- REQUIRED ACTION
Return each entry exactly, omitting nothing.

:::

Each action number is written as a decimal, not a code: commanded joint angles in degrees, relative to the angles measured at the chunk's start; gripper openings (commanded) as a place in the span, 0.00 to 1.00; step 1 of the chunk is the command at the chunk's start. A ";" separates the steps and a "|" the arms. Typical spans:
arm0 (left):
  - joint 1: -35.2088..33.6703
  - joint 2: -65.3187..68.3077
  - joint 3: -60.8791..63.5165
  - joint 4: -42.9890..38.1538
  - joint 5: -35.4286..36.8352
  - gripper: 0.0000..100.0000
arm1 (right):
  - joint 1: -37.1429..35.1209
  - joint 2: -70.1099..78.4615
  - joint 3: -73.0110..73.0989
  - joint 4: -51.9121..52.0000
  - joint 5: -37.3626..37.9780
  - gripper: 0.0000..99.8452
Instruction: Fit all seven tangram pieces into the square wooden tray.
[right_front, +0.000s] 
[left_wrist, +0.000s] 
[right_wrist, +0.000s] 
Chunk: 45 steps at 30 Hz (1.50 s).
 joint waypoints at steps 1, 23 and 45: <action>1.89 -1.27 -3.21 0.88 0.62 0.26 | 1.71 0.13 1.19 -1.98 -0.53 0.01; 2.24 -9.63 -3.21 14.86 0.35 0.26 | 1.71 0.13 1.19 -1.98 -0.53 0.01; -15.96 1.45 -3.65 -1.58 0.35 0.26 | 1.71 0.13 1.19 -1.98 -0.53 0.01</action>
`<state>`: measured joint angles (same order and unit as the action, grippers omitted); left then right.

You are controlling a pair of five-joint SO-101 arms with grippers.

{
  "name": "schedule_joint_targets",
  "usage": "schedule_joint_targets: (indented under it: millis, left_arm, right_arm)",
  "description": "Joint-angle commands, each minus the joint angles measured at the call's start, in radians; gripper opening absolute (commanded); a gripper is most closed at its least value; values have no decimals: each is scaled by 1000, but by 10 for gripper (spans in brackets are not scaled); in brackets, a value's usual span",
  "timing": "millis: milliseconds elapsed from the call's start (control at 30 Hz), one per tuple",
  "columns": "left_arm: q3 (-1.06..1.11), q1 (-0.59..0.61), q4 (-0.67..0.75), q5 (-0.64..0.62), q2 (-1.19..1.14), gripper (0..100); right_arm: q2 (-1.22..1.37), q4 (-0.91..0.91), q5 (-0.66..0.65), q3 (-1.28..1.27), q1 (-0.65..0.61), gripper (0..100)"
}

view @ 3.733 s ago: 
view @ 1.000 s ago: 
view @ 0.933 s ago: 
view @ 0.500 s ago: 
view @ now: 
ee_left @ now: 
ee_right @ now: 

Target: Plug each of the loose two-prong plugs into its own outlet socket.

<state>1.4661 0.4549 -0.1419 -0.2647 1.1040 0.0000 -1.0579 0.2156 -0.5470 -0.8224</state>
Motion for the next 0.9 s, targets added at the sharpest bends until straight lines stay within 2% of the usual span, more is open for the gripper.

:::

- FINISHED TASK
Each action number is written as a decimal, not a code: commanded joint angles in degrees, relative to the angles measured at the chunk's start; gripper openings (commanded) as a place in the span, 0.00 to 1.00; step 1 of the chunk is the command at the chunk's start. A ";" separates the steps and a "|" the arms. Typical spans:
arm0 (left):
  - joint 1: -35.2088..33.6703
  - joint 2: -65.3187..68.3077
  - joint 3: -60.8791..63.5165
  - joint 4: -42.9890..38.1538
  - joint 5: -35.4286..36.8352
  - gripper: 0.0000..100.0000
arm1 (right):
  - joint 1: -37.1429..35.1209
  - joint 2: -70.1099..78.4615
  - joint 3: -73.0110..73.0989
  - joint 4: -51.9121..52.0000
  - joint 5: -37.3626..37.9780
  - gripper: 0.0000..99.8452
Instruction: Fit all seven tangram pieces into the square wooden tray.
[right_front, +0.000s] 
[left_wrist, +0.000s] 
[right_wrist, +0.000s] 
Chunk: 45 steps at 30 Hz (1.50 s).
 joint waypoints at steps 1, 23 and 45: <action>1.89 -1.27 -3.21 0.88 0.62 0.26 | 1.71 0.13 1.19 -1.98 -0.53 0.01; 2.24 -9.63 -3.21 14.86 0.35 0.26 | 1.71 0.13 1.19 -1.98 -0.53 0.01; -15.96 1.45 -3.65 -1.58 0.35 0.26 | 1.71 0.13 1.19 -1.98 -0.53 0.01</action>
`<state>`: measured joint angles (same order and unit as the action, grippers omitted); left then right.

You are controlling a pair of five-joint SO-101 arms with grippers.

{
  "name": "schedule_joint_targets",
  "usage": "schedule_joint_targets: (indented under it: millis, left_arm, right_arm)",
  "description": "Joint-angle commands, each minus the joint angles measured at the call's start, in radians; gripper opening absolute (commanded); a gripper is most closed at its least value; values have no decimals: each is scaled by 1000, but by 10 for gripper (spans in brackets are not scaled); in brackets, a value's usual span",
  "timing": "millis: milliseconds elapsed from the call's start (control at 30 Hz), one per tuple",
  "columns": "left_arm: q3 (-1.06..1.11), q1 (-0.59..0.61), q4 (-0.67..0.75), q5 (-0.64..0.62), q2 (-1.19..1.14), gripper (0..100); right_arm: q2 (-1.22..1.37), q4 (-0.91..0.91), q5 (-0.66..0.65), q3 (-1.28..1.27), q1 (-0.65..0.61), gripper (0..100)"
}

view @ 3.733 s ago: 
view @ 1.000 s ago: 
view @ 0.933 s ago: 
view @ 0.500 s ago: 
view @ now: 
ee_left @ now: 
ee_right @ now: 

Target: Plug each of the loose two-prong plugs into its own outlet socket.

<state>1.4661 0.4549 -0.1419 -0.2647 1.1040 0.0000 -1.0579 0.2156 -0.5470 -0.8224</state>
Motion for the next 0.9 s, targets added at the sharpest bends until straight lines stay within 2% of the usual span, more is open for the gripper.

There's nothing else to the answer.